Peter – appreciate your well thought out comments. Excellent – they made me think. A couple of interesting announcements per the Irish press in response to Archbishop Martin’s words:
First, Brady – this speaks volumes if you read between the lines: http://www.belfasttelegraph.co.uk/news/local-national/sean-brady-asks-pope-to-name-next-head-of-irish-church-14810323.html
Second: good analysis of the key points of Martin’s – http://www.independent.ie/opinion/analysis/archbishop-martins-too-good-a-man-to-be-a-catholic-2181984.html
Despite a local parish priest defensively attacking Martin’s claim of “forces that resist” – the context of this speech is noteworthy – given before a core group of traditionally conservative Irish catholics and yet Martin’s points as summarized by this writer:
” I’ve looked for signs of the authentic Roman Catholic voice in this wonderful address, and found none. As a prelate, the voice is one of humility and pain. As a priest, the wish is for the Eucharist to have real meaning for those who presume to receive it rather than a catch-all to ensure the membership numbers stack up, however meaninglessly. As a teacher, the earnest wish is to open the gates of scriptural knowledge rather than keeping them firmly closed in favour of authoritarian interpretation and spiritual immaturity.

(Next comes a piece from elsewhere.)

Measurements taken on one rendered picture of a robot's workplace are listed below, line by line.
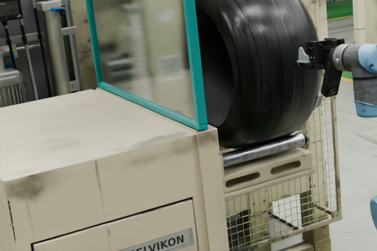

It’s revolutionary stuff, and that’s the tragedy: it should be the authentic Catholic voice, but it’s a voice that Rome has always been determined, and continues to be determined, it seems, will not be heard officially.”
What resonated was that this writer seems to say the opposite of “taffy pulling” and compliments Martin for that.
I mentioned here, and also in the Irish Times, that many priests now avoid children like the plague, and that it is very dangerous for a priest to touch a child in any way — even a blessing at communion should be administered with minimal contact. I was told in one email that I had a warped attitude to children and should see a psychiatrist, and in the Irish Times that my concerns were groundless. But now there is a story that amply bears them out: http://ncronline.org/news/accountability/accused-catholic-priests-left-legal-limbo
Yes, many priests have misbehaved with minors, but yes too, we are in the middle of a full-scale witch-hunt!
I feel somewhat remorseful for buying Sipe’s trashing of Greeley. Reading the latter’s Confessions of a Parish Priest (1986) I meet a warmer, more open, more human, even humbler man than the tight-lipped, icy Sipe, who speculates on the private life of others while revealing nothing whatever of his own.